[Tutorial] Minimum cost (maximum) flow

Revision en6, by -is-this-fft-, 2024-05-10 01:50:02

Part 1: [Tutorial] My way of understanding Dinitz's ("Dinic's") algorithm
Part 2: [Tutorial] Minimum cost (maximum) flow
Part 3: [Tutorial] More about minimum cost flows: potentials and Dinitz

Introduction

There is a section in our ICPC notebook from 2019 called "min cost dinic". This blog started as an attempt to dissect what was written in there and understand why it works. In time, I needed to refer to many general ideas about flow, so it developed into a more general treatment of (min-cost) flow problems and spawned an entire separate blog about maximum flow and Dinitz. Even after splitting the blog, this blog was still too long, so I split it yet again. This blog will deal with the basic ideas of minimum cost flow; there will be a part 3, where I will generalize to a Dinitz-like algorithm and also talk a bit about something called potentials.
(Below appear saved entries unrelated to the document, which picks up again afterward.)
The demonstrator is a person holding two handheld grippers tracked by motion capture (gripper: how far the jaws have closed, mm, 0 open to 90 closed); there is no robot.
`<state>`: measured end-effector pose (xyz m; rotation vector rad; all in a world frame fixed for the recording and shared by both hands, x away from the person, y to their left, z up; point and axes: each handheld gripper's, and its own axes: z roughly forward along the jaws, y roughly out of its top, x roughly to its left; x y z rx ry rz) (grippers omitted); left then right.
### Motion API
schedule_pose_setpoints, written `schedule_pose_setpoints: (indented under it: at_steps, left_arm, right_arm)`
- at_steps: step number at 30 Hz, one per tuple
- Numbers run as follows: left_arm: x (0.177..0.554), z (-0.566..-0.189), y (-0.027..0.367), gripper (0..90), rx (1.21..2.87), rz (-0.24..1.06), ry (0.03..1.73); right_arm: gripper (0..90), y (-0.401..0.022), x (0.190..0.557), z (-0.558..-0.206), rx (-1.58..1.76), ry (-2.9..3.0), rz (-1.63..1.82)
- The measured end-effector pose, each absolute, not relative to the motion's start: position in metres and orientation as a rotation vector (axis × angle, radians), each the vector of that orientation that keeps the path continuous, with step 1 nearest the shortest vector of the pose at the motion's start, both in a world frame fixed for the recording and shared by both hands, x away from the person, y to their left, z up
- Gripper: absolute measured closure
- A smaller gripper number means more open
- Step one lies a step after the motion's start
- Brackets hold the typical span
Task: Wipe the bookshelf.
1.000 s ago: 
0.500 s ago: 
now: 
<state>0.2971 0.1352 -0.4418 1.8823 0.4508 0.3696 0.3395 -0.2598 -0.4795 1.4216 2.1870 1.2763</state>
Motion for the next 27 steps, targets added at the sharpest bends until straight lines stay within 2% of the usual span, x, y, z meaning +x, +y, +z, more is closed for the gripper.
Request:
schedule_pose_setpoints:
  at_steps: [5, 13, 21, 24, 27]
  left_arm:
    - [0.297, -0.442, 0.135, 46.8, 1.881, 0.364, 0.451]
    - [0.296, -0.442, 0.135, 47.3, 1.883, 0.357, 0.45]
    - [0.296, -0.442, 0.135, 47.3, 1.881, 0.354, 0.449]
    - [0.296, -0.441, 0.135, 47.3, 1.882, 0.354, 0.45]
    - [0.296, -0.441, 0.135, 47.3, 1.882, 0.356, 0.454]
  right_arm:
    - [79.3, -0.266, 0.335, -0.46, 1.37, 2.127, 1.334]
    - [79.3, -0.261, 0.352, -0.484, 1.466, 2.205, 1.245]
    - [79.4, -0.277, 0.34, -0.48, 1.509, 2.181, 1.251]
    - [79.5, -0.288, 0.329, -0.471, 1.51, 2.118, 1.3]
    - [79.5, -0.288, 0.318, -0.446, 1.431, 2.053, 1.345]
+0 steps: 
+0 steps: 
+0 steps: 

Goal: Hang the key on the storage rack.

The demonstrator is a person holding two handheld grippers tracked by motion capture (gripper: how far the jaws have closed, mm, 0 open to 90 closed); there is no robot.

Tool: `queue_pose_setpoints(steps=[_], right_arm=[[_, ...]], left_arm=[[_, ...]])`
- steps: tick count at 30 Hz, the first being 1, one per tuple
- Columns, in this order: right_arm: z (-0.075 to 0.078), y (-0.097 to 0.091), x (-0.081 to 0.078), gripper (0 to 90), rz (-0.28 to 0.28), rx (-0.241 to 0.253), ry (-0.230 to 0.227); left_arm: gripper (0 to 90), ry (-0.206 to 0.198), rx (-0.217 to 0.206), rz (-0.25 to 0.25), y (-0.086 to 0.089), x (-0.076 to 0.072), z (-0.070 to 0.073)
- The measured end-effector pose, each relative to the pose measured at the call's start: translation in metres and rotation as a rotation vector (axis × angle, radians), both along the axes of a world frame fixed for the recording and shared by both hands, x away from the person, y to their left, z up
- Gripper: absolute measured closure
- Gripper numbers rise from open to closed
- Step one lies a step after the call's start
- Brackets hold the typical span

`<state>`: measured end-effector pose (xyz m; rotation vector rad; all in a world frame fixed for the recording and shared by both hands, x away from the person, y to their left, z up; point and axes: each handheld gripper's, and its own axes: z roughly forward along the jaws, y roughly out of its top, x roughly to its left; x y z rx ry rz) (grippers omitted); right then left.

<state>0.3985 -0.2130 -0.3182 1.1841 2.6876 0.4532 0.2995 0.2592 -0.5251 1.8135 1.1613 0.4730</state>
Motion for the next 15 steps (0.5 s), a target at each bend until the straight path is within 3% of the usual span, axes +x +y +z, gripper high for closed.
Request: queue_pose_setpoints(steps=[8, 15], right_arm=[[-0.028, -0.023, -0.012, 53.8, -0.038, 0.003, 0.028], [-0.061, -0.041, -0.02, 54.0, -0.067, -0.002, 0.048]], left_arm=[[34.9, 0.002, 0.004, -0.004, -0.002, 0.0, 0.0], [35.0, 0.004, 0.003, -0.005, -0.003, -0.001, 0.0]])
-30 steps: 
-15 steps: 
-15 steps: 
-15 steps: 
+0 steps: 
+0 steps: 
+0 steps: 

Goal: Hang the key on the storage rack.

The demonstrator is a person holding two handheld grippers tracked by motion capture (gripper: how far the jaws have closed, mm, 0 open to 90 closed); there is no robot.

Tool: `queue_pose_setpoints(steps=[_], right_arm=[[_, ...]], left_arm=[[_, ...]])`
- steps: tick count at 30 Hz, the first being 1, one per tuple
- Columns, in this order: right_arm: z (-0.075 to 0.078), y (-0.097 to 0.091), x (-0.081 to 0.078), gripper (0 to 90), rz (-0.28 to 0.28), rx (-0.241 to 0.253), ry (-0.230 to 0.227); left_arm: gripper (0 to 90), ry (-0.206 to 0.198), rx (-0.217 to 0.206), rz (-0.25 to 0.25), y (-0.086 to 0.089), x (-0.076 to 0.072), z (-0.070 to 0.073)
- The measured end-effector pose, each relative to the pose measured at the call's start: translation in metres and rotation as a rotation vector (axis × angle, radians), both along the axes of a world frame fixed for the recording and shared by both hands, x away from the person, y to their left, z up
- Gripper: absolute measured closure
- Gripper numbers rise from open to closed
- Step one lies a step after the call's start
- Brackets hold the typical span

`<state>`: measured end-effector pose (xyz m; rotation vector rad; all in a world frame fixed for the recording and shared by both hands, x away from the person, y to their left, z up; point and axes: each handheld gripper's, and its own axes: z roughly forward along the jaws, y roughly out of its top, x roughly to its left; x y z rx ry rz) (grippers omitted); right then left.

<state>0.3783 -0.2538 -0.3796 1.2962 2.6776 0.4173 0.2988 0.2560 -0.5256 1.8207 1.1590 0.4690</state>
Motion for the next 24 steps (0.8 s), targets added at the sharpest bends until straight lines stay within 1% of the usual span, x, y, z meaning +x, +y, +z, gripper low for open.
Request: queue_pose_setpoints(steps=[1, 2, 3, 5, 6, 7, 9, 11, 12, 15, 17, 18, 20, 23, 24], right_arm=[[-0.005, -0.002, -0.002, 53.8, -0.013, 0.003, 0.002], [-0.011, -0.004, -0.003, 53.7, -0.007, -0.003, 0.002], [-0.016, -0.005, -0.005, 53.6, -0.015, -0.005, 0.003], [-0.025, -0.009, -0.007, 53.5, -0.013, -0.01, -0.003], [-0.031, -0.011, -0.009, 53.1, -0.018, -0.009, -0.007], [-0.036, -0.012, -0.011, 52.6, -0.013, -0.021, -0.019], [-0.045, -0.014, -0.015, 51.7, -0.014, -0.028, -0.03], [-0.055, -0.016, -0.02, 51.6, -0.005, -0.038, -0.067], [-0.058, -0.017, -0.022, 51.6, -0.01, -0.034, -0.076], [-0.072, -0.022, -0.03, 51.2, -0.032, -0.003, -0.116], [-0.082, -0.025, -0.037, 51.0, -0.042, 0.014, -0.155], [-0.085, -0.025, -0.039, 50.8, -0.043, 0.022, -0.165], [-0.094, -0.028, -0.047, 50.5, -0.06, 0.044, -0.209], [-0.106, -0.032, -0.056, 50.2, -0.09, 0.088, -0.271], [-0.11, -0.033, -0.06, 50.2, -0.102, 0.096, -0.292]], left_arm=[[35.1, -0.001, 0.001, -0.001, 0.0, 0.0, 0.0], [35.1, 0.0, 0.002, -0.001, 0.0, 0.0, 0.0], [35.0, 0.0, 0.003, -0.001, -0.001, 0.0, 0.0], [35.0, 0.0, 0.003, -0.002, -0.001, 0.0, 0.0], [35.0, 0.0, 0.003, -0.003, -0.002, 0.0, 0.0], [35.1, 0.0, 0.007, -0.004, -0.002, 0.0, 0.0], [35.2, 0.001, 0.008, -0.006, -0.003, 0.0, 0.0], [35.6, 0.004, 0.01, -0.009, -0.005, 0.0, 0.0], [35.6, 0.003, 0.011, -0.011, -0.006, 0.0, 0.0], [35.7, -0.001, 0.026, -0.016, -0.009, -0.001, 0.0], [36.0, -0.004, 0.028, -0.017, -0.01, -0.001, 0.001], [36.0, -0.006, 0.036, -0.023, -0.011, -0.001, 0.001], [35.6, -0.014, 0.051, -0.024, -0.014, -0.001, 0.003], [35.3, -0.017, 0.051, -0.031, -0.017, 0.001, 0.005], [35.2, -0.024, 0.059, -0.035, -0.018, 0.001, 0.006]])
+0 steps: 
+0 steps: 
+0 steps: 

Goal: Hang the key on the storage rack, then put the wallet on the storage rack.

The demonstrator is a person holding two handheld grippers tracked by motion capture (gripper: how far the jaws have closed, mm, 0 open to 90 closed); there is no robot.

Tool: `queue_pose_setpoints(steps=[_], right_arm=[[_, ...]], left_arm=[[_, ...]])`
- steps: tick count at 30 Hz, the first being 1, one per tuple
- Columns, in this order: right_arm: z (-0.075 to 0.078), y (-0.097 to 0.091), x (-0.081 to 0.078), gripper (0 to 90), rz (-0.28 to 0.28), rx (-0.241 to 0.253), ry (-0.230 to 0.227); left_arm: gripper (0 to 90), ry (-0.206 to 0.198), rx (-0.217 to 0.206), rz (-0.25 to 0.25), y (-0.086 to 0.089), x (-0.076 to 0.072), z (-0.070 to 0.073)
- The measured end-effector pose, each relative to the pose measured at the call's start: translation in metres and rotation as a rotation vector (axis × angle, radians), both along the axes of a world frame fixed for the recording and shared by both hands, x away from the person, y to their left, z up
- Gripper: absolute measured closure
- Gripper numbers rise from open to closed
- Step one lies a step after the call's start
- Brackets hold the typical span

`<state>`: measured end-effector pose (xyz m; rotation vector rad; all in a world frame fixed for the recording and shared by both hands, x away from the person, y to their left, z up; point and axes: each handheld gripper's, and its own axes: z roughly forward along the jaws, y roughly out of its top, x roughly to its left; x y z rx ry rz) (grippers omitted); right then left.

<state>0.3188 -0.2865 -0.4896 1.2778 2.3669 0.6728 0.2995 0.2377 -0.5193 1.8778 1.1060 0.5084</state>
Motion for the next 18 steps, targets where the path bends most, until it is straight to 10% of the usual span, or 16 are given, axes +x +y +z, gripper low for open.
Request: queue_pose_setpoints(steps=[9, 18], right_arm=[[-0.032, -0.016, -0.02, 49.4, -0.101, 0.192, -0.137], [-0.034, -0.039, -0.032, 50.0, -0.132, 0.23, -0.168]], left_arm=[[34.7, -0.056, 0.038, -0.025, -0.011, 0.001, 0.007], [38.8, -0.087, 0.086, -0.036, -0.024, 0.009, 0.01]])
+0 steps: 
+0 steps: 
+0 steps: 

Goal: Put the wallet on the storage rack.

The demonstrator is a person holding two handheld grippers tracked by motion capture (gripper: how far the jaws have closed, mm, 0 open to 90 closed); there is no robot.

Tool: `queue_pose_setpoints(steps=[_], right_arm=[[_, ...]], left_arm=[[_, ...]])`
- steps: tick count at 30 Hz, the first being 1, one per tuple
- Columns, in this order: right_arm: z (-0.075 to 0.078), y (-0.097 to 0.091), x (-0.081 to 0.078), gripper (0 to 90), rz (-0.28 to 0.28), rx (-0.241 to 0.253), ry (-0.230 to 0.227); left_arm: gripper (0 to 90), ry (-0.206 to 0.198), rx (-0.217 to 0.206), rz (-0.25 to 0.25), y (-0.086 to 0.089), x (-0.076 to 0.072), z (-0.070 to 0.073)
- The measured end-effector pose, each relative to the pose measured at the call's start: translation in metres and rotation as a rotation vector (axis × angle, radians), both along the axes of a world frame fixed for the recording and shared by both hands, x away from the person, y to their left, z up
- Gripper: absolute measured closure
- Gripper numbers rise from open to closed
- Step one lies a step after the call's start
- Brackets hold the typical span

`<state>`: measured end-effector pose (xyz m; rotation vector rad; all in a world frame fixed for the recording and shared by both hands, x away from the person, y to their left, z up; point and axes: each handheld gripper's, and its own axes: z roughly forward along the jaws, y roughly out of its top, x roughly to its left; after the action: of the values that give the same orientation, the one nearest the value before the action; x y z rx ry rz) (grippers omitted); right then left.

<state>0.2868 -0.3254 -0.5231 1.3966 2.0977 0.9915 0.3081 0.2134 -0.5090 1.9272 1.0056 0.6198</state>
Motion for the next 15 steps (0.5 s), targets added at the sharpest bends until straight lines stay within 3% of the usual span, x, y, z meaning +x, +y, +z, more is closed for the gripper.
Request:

This blog is somewhat more technical and formal than I would ideally write, but there is a reason: there are things that one might overlook if they were not careful, and it is easy to gloss over something important. I remember well some misconceptions I used to have about flow back in the day. These algorithms are "fragile" — I don't mean that in a negative way, but they exist because a number of interesting facts come together, and being too informal may mean that we don't fully appreciate just how incredible it is.

Definition 1. Given a flow network $$$(G, c, s, t)$$$ and a cost function $$$a \colon\, E \to \mathbb{R}$$$ (in the following I will abbreviate this to "given a flow network $$$(G, c, a, s, t)$$$") the cost of a flow $$$f$$$ in $$$G$$$ is

$$$ \mathrm{cost}(f) = \sum_{e \in E} f(e) a(e). $$$

The minimum cost maximum flow problem is to find a flow $$$f$$$ in $$$G$$$ such that the value of the flow is maximized, and among all possible solutions with maximum value, to find the one with minimum cost.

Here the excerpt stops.